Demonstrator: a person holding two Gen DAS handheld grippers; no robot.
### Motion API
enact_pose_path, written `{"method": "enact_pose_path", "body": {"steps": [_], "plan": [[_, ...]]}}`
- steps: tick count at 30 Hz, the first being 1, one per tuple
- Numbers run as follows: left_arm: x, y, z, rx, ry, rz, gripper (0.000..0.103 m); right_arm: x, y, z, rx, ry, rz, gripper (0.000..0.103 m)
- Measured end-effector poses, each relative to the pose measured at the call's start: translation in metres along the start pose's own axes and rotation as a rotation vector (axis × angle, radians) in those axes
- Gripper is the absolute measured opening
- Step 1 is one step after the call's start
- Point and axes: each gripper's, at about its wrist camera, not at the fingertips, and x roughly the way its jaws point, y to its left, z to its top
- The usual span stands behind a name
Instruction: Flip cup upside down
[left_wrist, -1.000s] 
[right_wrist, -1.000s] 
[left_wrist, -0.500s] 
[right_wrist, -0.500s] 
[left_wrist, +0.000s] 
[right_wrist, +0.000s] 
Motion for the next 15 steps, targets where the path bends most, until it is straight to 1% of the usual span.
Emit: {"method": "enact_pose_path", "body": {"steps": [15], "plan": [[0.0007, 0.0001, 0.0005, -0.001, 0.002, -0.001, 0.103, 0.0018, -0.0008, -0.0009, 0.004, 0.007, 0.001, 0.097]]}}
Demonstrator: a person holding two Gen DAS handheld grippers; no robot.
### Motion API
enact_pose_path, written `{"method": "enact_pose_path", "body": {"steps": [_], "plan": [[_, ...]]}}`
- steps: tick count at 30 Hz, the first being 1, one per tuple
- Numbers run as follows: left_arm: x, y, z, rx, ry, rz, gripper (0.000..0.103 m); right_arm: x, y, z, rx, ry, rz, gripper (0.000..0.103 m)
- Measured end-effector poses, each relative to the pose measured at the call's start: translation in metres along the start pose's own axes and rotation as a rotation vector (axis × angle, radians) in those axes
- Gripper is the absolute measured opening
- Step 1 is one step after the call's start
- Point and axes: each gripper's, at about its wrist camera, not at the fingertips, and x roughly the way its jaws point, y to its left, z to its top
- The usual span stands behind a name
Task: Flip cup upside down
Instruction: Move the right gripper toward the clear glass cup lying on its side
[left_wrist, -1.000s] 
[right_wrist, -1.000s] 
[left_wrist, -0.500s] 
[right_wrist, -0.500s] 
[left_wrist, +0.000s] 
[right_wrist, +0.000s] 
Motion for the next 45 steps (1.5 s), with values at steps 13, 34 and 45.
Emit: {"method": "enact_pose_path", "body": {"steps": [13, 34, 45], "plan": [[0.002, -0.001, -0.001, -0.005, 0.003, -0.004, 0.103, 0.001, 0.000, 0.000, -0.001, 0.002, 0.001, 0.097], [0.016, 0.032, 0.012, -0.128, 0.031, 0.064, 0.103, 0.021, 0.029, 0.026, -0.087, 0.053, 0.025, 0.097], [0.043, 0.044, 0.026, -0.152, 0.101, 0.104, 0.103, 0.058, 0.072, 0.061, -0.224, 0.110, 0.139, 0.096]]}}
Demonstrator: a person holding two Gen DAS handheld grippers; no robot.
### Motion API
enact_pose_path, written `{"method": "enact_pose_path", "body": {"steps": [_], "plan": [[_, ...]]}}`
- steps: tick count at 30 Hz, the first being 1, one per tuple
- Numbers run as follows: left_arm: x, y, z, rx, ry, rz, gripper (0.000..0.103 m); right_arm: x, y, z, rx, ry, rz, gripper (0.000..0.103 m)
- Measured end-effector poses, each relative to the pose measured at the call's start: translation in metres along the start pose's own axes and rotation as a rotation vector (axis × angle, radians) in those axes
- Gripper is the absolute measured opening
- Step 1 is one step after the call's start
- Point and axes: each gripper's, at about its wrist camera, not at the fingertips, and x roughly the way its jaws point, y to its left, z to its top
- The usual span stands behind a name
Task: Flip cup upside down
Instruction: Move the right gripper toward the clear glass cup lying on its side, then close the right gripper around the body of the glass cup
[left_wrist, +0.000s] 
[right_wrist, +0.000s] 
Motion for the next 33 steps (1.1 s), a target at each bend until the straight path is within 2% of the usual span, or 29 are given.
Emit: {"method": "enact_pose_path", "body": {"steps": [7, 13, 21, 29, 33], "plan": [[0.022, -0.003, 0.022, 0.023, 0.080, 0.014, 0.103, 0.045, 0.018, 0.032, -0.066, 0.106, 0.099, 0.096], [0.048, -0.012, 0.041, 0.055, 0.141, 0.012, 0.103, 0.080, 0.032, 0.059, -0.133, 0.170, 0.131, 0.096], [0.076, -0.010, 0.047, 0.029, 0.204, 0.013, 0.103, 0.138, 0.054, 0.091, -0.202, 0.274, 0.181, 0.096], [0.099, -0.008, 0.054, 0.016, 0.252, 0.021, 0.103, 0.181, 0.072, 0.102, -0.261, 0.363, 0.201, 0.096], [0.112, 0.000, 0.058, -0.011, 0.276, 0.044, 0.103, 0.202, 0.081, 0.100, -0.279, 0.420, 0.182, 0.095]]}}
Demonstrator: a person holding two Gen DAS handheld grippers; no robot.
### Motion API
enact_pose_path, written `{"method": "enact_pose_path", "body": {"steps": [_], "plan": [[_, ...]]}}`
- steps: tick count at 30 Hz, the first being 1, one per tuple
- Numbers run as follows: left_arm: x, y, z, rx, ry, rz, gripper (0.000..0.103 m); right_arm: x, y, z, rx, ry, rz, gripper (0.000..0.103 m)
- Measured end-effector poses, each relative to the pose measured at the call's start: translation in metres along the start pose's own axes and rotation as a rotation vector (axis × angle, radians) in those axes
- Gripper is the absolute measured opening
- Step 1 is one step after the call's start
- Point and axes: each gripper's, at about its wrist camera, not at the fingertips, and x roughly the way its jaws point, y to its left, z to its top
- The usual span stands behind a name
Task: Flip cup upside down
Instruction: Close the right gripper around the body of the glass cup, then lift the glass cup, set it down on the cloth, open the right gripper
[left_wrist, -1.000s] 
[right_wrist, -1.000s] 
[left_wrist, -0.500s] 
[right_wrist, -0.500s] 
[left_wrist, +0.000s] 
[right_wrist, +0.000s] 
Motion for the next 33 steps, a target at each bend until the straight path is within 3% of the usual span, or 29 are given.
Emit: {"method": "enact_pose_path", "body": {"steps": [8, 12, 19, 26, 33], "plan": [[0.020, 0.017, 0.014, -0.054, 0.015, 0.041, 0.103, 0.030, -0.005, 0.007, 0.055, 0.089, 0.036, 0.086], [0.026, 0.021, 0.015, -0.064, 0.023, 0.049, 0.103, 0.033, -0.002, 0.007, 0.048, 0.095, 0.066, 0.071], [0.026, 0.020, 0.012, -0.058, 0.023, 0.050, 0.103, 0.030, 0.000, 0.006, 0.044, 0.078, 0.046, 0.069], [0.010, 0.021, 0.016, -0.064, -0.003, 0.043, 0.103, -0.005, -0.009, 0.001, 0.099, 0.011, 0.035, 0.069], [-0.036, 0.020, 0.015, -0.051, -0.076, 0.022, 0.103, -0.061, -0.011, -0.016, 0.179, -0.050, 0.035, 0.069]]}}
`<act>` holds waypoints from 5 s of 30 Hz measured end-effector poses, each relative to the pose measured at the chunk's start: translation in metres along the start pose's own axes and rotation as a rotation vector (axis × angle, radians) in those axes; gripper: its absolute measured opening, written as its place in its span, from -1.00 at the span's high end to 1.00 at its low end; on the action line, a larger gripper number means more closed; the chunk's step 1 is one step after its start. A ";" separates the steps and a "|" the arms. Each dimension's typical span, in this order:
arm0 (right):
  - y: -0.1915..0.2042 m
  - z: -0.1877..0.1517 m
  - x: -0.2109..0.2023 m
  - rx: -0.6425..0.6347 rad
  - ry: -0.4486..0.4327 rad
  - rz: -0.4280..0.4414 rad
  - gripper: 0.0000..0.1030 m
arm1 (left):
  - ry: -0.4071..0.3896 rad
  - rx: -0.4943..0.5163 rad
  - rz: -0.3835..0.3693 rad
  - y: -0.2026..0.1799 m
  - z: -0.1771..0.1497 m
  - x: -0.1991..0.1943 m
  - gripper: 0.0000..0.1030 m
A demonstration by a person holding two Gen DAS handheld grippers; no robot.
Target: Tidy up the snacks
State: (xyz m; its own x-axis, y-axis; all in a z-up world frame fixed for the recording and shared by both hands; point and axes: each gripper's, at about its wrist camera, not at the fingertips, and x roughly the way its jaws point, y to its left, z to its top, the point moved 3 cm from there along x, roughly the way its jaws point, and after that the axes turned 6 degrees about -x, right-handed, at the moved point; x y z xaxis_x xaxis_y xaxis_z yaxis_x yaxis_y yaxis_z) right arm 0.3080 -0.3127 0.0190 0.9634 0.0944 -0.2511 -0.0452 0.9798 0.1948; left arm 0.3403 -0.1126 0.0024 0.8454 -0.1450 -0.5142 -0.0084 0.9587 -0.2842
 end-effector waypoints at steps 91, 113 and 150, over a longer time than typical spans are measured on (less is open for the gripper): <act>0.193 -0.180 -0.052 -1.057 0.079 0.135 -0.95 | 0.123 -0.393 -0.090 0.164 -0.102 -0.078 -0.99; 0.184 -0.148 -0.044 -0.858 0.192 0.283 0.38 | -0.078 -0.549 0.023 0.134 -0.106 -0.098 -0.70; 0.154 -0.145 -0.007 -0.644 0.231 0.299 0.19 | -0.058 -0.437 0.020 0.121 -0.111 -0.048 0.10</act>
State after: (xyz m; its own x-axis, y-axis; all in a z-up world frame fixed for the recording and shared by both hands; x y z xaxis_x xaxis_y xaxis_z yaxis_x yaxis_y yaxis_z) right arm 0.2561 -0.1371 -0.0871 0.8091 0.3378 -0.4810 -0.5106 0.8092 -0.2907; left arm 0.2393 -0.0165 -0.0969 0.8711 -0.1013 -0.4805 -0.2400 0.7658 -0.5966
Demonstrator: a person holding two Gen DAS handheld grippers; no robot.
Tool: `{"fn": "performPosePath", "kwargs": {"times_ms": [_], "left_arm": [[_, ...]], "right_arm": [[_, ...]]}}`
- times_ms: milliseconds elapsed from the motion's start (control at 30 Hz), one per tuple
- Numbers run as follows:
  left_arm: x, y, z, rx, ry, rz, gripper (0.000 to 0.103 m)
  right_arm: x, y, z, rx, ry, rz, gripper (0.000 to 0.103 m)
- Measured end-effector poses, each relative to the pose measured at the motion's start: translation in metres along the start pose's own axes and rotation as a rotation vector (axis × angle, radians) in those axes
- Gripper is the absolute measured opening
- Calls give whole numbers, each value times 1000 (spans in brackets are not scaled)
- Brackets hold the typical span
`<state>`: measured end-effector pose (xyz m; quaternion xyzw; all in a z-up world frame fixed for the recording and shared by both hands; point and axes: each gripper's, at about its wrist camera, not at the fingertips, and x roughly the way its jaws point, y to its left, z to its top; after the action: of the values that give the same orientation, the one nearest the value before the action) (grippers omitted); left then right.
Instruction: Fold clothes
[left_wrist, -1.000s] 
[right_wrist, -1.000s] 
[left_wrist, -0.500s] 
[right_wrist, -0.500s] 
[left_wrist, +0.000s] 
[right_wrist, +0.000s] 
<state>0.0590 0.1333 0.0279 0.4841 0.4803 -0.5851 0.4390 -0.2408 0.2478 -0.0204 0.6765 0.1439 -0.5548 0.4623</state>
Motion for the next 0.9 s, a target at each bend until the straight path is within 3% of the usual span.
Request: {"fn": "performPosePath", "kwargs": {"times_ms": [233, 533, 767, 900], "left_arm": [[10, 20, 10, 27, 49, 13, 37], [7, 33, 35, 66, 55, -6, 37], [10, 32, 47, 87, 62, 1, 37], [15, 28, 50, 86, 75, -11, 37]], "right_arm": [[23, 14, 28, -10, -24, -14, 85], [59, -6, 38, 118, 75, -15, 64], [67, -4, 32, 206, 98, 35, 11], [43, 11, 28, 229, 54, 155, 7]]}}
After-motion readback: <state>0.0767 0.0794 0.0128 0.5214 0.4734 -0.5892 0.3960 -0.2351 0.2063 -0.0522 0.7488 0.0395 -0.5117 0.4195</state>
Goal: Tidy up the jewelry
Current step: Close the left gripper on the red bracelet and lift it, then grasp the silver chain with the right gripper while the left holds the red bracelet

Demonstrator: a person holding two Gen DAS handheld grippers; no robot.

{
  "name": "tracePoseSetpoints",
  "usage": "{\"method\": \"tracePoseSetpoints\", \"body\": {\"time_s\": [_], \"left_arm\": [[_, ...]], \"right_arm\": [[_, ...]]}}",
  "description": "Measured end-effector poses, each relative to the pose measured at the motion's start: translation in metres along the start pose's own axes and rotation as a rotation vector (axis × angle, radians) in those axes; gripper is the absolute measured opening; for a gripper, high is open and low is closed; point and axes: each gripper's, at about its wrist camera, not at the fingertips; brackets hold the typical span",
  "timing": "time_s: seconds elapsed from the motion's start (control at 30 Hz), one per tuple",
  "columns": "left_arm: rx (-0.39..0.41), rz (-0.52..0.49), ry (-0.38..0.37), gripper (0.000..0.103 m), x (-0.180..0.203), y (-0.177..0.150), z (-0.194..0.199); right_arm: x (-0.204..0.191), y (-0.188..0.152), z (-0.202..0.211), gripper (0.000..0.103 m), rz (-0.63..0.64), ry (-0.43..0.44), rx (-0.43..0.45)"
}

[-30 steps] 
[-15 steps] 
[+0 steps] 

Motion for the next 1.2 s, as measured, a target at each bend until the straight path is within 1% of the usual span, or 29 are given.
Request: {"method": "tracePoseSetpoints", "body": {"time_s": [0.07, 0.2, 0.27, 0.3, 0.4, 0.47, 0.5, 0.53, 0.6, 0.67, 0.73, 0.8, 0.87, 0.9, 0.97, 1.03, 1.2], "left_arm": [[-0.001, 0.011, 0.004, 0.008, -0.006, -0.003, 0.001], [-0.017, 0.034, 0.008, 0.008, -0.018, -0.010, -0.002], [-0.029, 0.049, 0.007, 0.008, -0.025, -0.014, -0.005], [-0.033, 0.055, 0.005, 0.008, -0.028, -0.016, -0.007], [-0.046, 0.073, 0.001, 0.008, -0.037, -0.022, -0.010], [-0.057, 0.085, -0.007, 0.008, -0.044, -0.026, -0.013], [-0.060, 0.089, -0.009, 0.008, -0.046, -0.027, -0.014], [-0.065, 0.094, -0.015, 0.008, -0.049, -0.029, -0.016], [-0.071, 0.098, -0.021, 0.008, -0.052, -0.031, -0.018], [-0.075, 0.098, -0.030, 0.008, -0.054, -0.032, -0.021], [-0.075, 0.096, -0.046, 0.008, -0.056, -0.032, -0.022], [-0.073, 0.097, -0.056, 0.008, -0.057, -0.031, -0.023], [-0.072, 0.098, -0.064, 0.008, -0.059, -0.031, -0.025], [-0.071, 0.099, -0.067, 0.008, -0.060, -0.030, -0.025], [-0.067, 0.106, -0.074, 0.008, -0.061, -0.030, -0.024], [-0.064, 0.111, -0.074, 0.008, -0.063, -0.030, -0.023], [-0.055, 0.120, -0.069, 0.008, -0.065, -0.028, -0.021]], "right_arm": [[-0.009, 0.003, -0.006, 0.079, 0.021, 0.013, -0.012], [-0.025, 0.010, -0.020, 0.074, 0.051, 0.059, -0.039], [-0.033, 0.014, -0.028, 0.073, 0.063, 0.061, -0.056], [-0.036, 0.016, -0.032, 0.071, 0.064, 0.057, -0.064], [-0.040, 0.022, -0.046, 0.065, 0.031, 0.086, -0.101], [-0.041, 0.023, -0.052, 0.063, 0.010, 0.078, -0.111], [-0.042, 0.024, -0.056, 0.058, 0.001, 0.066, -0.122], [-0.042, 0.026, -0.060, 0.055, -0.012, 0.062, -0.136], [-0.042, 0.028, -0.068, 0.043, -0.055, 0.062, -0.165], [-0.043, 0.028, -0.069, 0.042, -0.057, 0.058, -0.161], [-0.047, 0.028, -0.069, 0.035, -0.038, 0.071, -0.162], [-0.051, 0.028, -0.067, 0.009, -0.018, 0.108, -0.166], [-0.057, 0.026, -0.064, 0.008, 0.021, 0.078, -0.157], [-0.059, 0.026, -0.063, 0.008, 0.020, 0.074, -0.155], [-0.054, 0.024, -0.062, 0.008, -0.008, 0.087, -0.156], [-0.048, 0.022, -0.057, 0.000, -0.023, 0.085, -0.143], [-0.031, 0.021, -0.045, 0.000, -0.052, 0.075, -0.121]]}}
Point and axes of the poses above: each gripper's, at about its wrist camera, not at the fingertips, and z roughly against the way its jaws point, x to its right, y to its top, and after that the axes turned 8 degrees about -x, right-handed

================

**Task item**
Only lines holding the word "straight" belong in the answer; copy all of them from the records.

**Output for this exercise**
Motion for the next 15 steps, targets where the path bends most, until it is straight to 1% of the usual span.
Motion for the next 33 steps (1.1 s), a target at each bend until the straight path is within 2% of the usual span, or 29 are given.
Motion for the next 33 steps, a target at each bend until the straight path is within 3% of the usual span, or 29 are given.
Motion for the next 0.9 s, a target at each bend until the straight path is within 3% of the usual span.
Motion for the next 1.2 s, as measured, a target at each bend until the straight path is within 1% of the usual span, or 29 are given.

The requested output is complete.